Après avoir effectué un stage chez un “facteur d’orgues”, je me suis décidé à me lancer dans l’aventure. N’ayant qu’une très vague notion du travail artisanal, il a bien fallu que je me familiarise avec des machines (tour à métaux, rabot-dégau, fraiseuse...) des matériaux (bois, cuir et de pas mal d’autres choses) et surtout le vocabulaire qui va avec. Mais bon comme disait ce bon vieux Sénèque “Ce n’est pas parce que les choses sont difficiles que nous n’osons pas, c’est parce que nous n’osons pas qu’elles sont difficiles” Et c’est ainsi que jour après jour, mois après mois et d’espoir en désillusions, j’ai enfin (un an quand même) réussi à concrétiser ce rêve. Bien sur, il faut rester modeste et je ne prétend pas rivaliser avec le savoir-faire des Artisans de l’art, mais enfin !

Pour information, un orgue en état de marche représente plusieurs centaines de pièces diffèrentes, qu’il faut façonner, assembler, décorer et accorder. Les différentes photos qui illustrent cette page, représentent les différentes étapes de la construction.

Ce qu'il faut savoir...

L’orgue de Barbarie est un instrument de musique mécanique à vent de la famille des orgues. L’origine de son nom n’est pas définie, il pourrait venir de sa sonorité, moins noble que celle des orgues d’église.

L’orgue de Barbarie se compose, schématiquement, d’un système de soufflet, d’une boîte à vent, d’un ensemble de mécanismes destinés à amener le vent jusqu’aux tuyaux qui produisent le son. Ces mécanismes sont commandés par un organe mobile, pouvant être changé à volonté, qui comporte la mélodie «programmée» : cylindre, carton perforé, etc.

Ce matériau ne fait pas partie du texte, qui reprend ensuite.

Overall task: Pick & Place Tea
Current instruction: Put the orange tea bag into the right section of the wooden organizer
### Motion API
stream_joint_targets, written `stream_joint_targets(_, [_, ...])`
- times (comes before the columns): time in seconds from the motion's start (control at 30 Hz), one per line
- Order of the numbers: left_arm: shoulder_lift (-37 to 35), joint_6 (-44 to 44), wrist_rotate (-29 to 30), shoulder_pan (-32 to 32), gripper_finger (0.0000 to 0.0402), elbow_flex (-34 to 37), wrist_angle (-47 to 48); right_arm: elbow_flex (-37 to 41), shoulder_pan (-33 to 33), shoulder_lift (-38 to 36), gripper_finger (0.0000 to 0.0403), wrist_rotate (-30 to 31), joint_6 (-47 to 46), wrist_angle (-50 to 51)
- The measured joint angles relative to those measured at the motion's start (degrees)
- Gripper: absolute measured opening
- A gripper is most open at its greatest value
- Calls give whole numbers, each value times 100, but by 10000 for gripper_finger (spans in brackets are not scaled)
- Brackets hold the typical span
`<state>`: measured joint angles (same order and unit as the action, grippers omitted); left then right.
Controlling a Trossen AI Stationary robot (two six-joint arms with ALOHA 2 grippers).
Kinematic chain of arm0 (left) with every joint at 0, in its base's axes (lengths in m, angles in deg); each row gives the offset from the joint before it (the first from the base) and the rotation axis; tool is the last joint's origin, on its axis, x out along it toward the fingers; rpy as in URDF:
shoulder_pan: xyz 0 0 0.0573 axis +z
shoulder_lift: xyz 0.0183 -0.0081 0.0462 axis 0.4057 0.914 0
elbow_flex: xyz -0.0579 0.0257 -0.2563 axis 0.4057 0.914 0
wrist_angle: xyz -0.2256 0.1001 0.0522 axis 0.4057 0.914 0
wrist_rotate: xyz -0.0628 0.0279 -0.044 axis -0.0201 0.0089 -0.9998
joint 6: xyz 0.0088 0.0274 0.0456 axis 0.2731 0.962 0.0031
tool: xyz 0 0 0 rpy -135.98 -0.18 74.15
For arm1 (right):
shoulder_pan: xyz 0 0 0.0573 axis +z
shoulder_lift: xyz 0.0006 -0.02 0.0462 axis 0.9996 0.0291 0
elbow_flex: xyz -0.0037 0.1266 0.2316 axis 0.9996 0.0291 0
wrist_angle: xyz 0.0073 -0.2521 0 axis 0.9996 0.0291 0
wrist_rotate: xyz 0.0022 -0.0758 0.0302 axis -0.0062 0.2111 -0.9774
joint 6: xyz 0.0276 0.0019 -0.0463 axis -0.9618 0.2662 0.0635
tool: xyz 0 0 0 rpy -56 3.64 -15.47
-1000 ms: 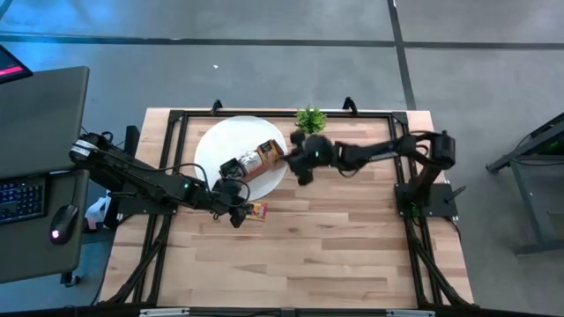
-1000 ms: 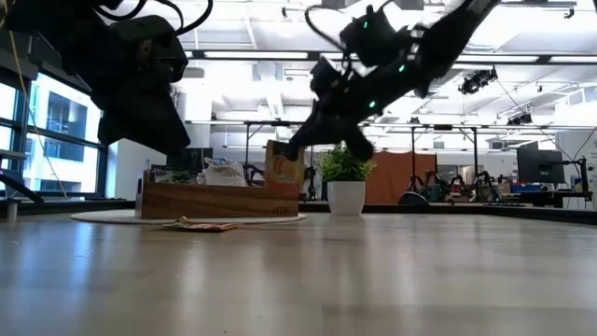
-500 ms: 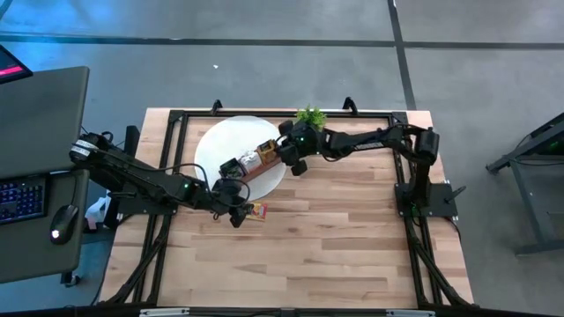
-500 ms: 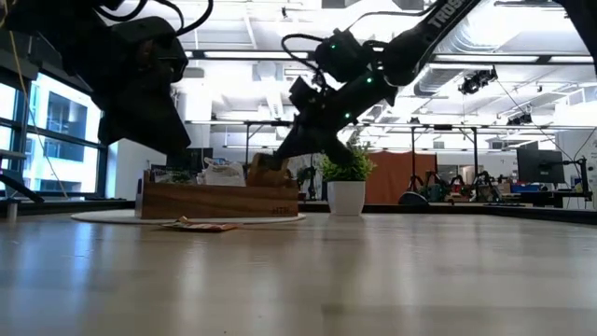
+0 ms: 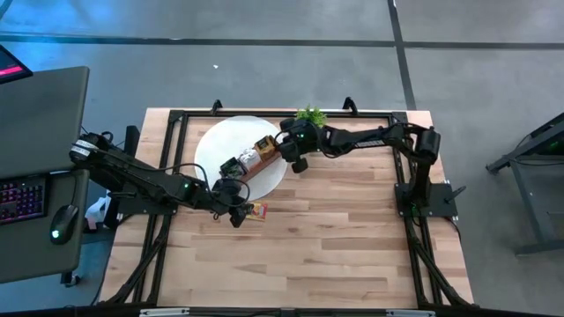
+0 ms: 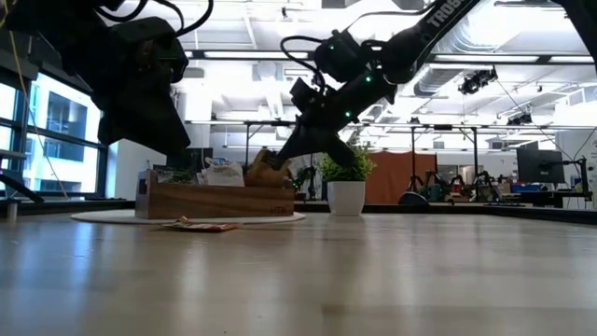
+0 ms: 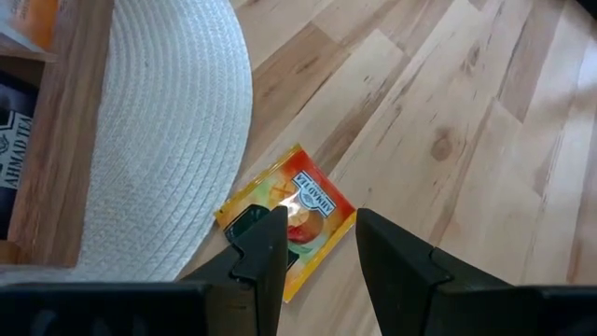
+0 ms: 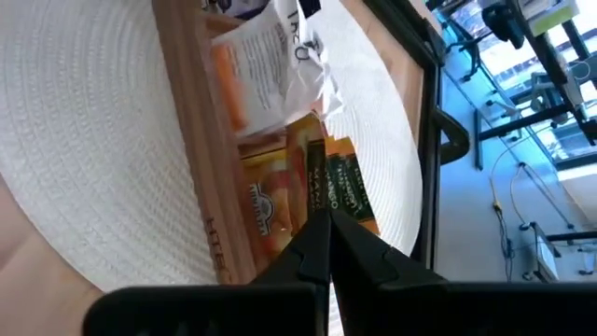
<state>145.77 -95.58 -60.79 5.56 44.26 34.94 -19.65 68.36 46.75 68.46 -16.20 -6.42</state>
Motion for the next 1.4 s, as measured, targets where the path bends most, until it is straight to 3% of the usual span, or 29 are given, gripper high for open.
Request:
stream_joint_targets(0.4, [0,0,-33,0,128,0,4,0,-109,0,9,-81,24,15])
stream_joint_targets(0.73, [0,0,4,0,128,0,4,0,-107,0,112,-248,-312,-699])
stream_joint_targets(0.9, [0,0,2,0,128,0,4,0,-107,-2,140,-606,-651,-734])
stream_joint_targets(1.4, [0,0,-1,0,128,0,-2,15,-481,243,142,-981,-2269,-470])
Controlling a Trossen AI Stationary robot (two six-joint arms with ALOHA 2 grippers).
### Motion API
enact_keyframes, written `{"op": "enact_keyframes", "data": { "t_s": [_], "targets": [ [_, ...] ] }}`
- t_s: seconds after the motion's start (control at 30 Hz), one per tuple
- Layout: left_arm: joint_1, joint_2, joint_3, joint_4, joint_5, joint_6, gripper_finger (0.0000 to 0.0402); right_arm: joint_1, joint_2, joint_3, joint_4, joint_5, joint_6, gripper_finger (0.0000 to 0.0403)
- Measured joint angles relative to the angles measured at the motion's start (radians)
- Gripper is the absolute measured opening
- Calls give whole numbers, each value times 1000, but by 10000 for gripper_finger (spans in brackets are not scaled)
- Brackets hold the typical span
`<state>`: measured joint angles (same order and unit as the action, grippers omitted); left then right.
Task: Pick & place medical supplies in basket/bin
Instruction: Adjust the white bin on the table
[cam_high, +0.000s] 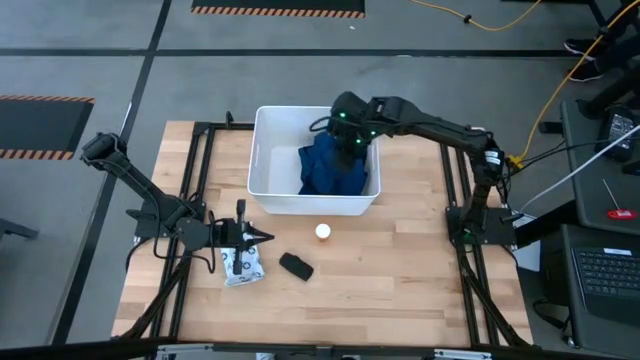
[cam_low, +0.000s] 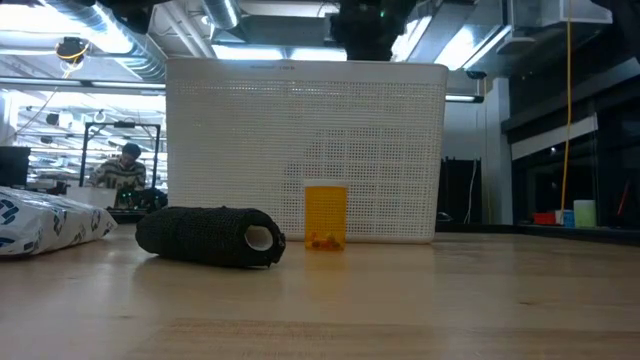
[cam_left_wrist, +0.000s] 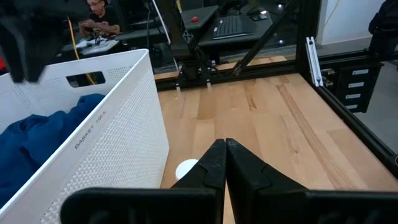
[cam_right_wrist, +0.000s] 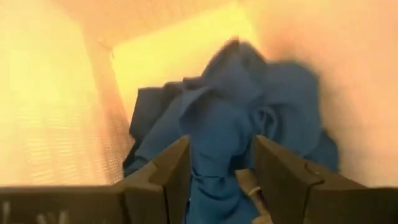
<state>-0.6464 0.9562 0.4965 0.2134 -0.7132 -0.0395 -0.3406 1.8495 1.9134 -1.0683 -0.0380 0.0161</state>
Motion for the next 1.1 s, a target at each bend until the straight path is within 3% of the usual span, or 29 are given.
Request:
{"op": "enact_keyframes", "data": {
  "t_s": [0.2, 0.33, 0.5, 0.73, 0.87, 1.1],
  "targets": [
    [0, 0, 0, -8, 0, 0, 4, 54, -136, -57, 105, 36, -57, 152],
    [0, 0, 0, -9, 0, 0, 4, 84, -255, -173, 241, 37, -63, 122],
    [0, 0, 0, -14, 0, 0, 4, 116, -414, -407, 437, 38, -74, 86],
    [0, 0, 0, -16, 0, 0, 4, 156, -633, -824, 858, 36, -165, 54],
    [0, -1, 0, -16, 0, 0, 4, 169, -733, -1037, 1103, -24, -206, 42],
    [0, -27, 0, -71, -3, 37, 4, 169, -861, -1232, 1367, -85, -212, 20]
  ]
}}
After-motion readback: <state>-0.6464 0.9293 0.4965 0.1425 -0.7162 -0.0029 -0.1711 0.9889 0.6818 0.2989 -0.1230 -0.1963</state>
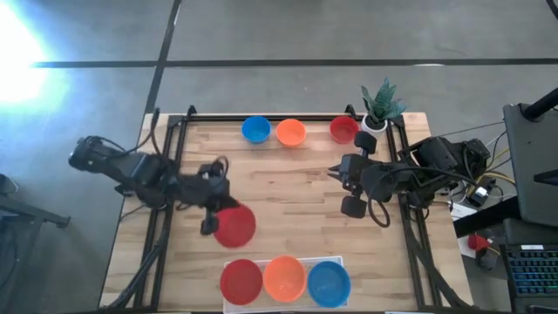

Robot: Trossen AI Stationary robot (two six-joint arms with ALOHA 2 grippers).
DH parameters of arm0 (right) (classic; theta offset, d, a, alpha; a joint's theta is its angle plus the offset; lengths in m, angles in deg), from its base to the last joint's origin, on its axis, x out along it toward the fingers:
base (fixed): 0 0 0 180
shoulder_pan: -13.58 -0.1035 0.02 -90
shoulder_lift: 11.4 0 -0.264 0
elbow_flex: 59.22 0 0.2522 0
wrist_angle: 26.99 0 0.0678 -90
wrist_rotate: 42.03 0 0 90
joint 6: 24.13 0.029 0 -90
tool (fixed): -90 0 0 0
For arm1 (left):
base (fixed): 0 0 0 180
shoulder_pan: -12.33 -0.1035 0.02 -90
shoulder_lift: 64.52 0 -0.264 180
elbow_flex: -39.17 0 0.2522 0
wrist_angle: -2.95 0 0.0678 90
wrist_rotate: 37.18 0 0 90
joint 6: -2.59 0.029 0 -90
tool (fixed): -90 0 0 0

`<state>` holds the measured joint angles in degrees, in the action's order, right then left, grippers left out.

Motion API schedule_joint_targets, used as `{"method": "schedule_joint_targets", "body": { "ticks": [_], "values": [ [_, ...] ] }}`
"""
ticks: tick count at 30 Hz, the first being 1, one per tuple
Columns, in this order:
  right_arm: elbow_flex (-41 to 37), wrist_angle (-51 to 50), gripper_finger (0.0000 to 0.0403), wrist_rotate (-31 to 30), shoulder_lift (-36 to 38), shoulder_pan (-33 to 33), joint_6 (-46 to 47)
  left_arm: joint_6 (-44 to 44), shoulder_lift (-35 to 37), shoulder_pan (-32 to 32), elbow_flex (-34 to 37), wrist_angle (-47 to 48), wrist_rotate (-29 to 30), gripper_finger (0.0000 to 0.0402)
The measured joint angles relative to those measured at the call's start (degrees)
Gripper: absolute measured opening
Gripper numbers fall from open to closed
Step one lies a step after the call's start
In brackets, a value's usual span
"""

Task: Pick & Place Mini bowls
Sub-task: Stack the bottom red bowl on top of the other red bowl on the shelf

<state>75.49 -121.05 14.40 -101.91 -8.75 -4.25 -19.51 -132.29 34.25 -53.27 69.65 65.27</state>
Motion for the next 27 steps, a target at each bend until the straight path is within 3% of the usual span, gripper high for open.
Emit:
{"method": "schedule_joint_targets", "body": {
  "ticks": [9,20,27],
  "values": [
    [0.0,0.1,0.0047,0.1,0.0,0.0,0.1,-1.6,-9.8,7.8,-7.2,-0.1,-2.6,0.0],
    [0.0,0.1,0.0047,0.6,0.0,0.0,0.0,-2.0,-20.1,9.2,-11.7,-0.8,-11.9,0.0],
    [0.0,0.1,0.0047,0.6,0.0,0.0,-0.4,-2.6,-22.0,9.2,-11.7,-0.9,-13.3,0.0]
  ]
}}
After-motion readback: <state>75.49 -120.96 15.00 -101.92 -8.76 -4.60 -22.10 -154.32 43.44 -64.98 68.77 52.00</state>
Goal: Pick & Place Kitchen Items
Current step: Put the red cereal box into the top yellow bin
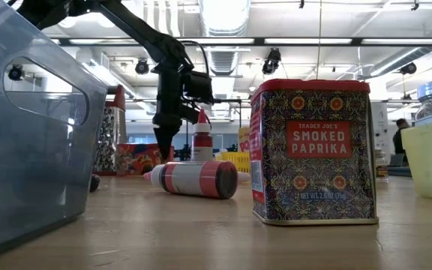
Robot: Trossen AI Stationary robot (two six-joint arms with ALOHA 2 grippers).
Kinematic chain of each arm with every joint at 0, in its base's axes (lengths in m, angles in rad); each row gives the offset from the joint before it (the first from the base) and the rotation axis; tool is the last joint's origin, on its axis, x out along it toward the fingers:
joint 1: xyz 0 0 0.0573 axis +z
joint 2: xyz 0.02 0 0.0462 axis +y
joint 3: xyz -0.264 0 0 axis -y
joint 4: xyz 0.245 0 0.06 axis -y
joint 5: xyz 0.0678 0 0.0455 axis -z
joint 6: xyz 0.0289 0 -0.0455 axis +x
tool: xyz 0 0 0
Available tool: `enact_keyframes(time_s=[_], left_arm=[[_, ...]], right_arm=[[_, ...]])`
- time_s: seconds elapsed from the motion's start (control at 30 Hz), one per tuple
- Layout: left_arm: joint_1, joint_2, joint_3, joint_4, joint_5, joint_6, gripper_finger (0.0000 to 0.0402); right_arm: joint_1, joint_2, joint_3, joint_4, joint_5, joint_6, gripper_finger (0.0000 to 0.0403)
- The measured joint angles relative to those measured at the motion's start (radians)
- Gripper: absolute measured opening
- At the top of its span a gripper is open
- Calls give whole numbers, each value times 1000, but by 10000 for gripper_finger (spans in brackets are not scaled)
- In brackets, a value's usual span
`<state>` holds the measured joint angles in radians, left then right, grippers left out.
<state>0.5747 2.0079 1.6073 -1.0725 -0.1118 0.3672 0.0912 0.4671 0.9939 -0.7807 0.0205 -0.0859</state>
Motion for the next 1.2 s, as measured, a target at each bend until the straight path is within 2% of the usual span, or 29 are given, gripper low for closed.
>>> enact_keyframes(time_s=[0.33,0.5,0.73,0.93,1.07,1.2], left_arm=[[-2,-69,4,-5,49,-65,183],[-6,-150,25,19,51,-180,183],[-48,-248,24,310,81,-412,183],[-114,-264,23,613,62,-508,183],[-164,-242,23,762,-39,-517,183],[-215,-224,1,867,-256,-507,183]], right_arm=[[0,0,0,0,0,5,310],[0,0,0,0,0,1,296],[0,0,0,0,0,2,276],[0,0,0,0,0,1,260],[0,0,0,0,0,1,248],[0,0,0,0,0,5,237]])
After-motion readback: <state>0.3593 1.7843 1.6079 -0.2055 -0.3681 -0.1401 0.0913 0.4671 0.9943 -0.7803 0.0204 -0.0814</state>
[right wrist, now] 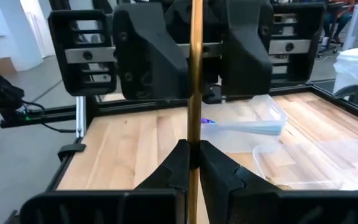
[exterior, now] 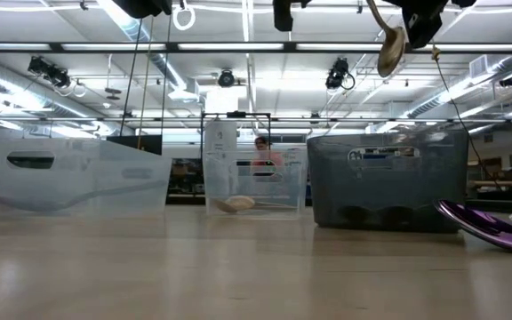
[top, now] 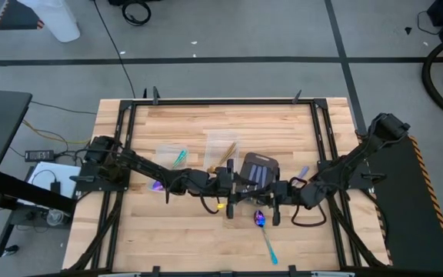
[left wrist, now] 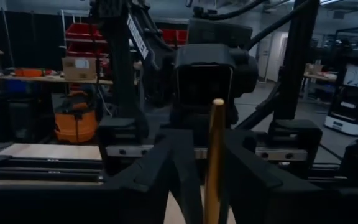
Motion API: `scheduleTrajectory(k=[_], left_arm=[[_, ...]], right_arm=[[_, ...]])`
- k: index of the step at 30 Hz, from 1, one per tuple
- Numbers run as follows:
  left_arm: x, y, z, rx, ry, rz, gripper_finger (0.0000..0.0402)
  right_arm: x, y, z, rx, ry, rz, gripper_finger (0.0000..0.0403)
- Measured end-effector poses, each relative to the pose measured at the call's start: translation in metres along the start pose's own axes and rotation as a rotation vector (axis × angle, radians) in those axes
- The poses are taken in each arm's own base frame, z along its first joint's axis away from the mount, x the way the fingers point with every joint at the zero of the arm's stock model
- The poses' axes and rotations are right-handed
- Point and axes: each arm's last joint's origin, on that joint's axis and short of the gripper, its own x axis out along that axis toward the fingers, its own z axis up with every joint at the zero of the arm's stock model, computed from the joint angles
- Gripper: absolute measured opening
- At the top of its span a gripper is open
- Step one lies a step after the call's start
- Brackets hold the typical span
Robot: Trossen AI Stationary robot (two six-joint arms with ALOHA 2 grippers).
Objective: Sort silverware by color (type)
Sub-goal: Put the gold spoon into the right transparent bin
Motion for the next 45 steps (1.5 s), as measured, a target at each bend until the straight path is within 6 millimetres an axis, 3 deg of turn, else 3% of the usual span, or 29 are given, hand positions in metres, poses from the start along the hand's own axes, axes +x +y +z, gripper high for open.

Une manivelle actionnée par le «musicien» fait à la fois fonctionner le soufflet, la progression du carton et les mécanismes correspondants. D’autres mécanismes annexes peuvent actionner simultanément des percussions (tambours, tambourins) ou des personnages animés. Selon le principe de l’orgue, les sons sont produits par le passage du «vent» produit par le soufflet, dans des tuyaux correspondant chacun à une note.

Ce ne sont pas les doigts du musicien qui actionnent les touches, mais un système mécanique, suivant le carton perforé, qui représente la partition (un trou est égal à une note).